HSBC Launches ESG Reporting Service
The bank's securities services division will provide a PDF report to buy-side clients with ratings and emissions data, showing the performance of large holdings over time.
Today, HSBC’s securities services arm launched a portfolio reporting service that aims to provide asset managers and asset owner clients with independent measurement of the environmental, social, and governance (ESG) performance and carbon footprint of their large holdings.
The service is aimed at HSBC’s post-trade services clients, which include asset managers, pension funds, and sovereign wealth funds. The report, which will be delivered monthly or quarterly as a PDF, will summarize a portfolio’s ESG characteristics.
“Say, for example, there is a fund that has 200 different stocks and other types of investments within it. We will produce a report that pulls out the largest 10 positions that scored highly for ESG, and we pull out the largest 10 positions that scored poorly for ESG,” says Chris Johnson, director of market data for securities services at HSBC.
The service will use ESG scores and emissions data from ratings providers MSCI, Sustainalytics, and Vigeo Eiris.
“Clients can choose between the three providers and can then see, based on that research, the scores and ratings of which assets are highly or poorly regarded. So essentially, it’s a summary report that lets asset owners know where they can challenge their fund manager. Or, if they are a fund manager, they can check against their own research, and produce some comparisons to see which companies are rated highly or poorly,” Johnson says, adding that the bank plans to increase its list of providers over time.

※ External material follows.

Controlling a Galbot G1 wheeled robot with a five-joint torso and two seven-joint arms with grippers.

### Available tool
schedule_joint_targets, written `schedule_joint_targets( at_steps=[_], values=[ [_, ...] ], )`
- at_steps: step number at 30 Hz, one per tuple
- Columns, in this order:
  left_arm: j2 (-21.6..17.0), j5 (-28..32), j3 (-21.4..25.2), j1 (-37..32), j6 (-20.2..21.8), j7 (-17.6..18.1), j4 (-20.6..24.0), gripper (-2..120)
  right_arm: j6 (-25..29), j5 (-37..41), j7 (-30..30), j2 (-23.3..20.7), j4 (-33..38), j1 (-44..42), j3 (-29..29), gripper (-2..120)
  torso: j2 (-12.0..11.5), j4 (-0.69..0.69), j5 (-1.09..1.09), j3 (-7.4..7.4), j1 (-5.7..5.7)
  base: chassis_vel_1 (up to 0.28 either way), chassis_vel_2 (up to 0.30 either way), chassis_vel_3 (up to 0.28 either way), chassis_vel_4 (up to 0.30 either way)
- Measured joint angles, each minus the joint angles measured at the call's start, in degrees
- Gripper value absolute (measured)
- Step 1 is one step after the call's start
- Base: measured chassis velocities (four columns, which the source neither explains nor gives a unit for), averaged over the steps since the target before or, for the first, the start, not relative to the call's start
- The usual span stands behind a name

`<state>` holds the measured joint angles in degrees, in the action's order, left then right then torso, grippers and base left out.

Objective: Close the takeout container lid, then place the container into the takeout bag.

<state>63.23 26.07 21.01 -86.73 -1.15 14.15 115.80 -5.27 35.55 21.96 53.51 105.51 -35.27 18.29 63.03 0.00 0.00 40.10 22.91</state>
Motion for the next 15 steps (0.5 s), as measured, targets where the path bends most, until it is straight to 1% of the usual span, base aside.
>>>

The report will also provide scores on securities holdings for each specific category, whether under E, S, or G, so that clients can see month by month how each company scores in those separate pillars. Each ESG ratings provider has a different proprietary methodology that gives different weightings to the E, the S, or the G, so the report will allow users to break down each bucket’s scores.
The report will apply to any type of fund, not just specialist ESG funds, as long as the funds have constituent assets that are rated by the three providers.
Johnson says HSBC’s securities services division, as a post-trade services provider, spent the past three years thinking about how ESG data could be used to produce meaningful, monthly reports for clients.
“The challenge with ESG is that it’s quite based on opinions at the moment, and a lot of information is geared toward pre-trade investment. We haven’t found much in the way of information that is standardized and common, that we can report. And so we examined the markets and performed quite a lot of sample analysis. And we found that there are two metrics against which we could produce reports. One is ESG scores and ratings, and the other is carbon emissions,” he says.
Johnson says the service is not trying to definitively answer which companies are the best or worst ESG performers or carbon emitters. Rather, it offers clients insights from the ratings providers to assist them in portfolio governance and decision-making.
“The reason we did it this way is that ratings and scores can be very different to each other. If you go to MSCI and Sustainalytics and Vigeo Eiris, you will get quite different answers from each, as we discovered during our sample analysis. So we thought that by giving clients a choice of three, they can have one or two or three different reports, one from each provider. And each month, they can see how their portfolio fares according to each,” Johnson says.
As a result of increased investor demand for ESG products and increasing regulatory scrutiny, investment firms need more transparency and insight in this area, Johnson says. He adds that this way, clients don’t need separate licenses with the three providers, but get them packaged together in the monthly report.
“There is a lot of information there, but how do you usefully interpret it? Asset owners, the pension funds, may well intend to include ESG in their investment strategies, so this service could be a means of introducing ESG into their investment strategy by providing oversight over portfolios, and a means to challenge fund managers over ESG investments. Similarly, sovereign wealth or asset managers might want to get some information from providers they don’t currently contract with. Or, if they are a small fund manager, they may not have access to these providers,” Johnson says.